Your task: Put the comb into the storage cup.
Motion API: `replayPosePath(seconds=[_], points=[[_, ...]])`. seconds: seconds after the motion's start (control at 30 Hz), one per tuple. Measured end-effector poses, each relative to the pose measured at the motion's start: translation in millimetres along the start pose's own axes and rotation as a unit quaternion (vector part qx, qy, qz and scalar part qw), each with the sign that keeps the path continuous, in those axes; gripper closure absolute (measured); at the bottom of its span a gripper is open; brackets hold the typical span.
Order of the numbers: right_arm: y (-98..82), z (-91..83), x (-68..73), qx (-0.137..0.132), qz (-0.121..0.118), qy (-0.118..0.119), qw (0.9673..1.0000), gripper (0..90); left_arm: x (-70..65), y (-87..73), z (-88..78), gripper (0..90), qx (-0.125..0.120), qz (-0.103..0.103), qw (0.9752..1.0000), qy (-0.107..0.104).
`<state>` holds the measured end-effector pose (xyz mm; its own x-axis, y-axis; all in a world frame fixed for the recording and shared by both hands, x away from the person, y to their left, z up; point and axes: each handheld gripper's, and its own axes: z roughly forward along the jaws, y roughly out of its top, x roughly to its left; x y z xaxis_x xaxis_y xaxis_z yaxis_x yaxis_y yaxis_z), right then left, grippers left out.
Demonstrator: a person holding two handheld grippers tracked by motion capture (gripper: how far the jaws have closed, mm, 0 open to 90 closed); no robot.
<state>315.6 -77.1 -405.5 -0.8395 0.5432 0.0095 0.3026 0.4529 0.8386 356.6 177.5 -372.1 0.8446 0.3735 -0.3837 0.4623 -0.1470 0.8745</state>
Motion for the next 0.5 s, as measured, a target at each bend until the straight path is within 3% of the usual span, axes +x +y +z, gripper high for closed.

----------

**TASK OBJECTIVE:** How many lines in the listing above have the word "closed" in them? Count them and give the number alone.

**YOUR RESPONSE:** 2